Maintenance is a large part of the residential property management business. Preventative maintenance goes a long way. Schedule with your vendors to perform annual maintenance ahead of time such as cleaning out problem plumbing lines, cleaning gutters, performing tune-ups on ACs, or inspecting sump pumps before the rainy season. Ask tenants to test their ovens a month before Thanksgiving, so repairs can be done before the holiday. These tasks should be part of any preventative maintenance program. This is just a sampling of maintenance items that can be handled proactively.

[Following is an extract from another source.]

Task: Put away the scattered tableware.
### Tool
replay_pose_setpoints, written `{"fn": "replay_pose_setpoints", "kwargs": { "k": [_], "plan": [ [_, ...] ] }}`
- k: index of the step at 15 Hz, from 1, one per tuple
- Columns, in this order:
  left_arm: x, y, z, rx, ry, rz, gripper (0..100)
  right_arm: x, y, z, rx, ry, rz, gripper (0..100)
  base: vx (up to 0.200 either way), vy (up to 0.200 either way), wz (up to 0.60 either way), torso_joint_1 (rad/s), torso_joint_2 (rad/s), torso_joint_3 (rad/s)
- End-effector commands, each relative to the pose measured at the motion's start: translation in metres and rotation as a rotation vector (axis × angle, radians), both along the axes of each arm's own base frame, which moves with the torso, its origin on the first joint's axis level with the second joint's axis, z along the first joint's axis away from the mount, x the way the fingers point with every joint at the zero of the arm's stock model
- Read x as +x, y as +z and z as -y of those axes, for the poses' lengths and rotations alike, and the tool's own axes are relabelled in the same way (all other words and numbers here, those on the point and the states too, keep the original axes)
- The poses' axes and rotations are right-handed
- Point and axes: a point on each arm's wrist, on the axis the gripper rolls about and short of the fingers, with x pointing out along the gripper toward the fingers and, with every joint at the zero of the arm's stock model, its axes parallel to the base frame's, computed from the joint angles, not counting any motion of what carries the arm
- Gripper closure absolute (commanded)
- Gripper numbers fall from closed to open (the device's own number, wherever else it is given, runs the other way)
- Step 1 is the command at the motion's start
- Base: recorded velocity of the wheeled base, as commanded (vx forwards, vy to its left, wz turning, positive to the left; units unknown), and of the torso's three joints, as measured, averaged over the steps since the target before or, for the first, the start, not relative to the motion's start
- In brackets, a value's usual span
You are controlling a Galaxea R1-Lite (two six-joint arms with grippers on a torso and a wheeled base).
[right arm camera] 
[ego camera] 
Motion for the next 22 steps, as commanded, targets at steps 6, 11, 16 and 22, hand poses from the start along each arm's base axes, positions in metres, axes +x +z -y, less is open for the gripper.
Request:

Have a preventative maintenance plan and you will have happier clients and less complaints.
3. Be Accountable
I learned a long time ago that when something goes wrong be accountable and instead of putting the blame back on the customer own it (even if you didn’t cause the problem) and state how you are going to fix it or that you are going to investigate and get back to them. Then do it. Don’t hide from upset people. Face the complaint head on and offer solutions. People want to know that you tried to make something right and even if you can’t correct the problem share with them what you did and the outcome. Being accountable creates trust between you and the client. Once trust is established, they will stop micromanaging you. Take time to educate your clients and explain the reason behind decisions or processes.
It is never easy to deal with unhappy customers and clients but being straight with people and taking the time to listen to their concerns, complaints, or suggestions and being open to making changes to improve, streamline or better the customer experience will not only build trust but make you a better residential property manager. Don’t pass the buck, dodge the complaint, or point the finger at someone else instead take responsibility for what went wrong even if you weren’t the cause and state how you are going to research or solve their issue and that you will get back to them with your findings. People want to know that you care about their experience and value them as a customer. Solving problems can be as easy as 1-2-3 when you listen, be proactive, and accountable. Enjoy this warm summer knowing you can take the heat and are cool and collected.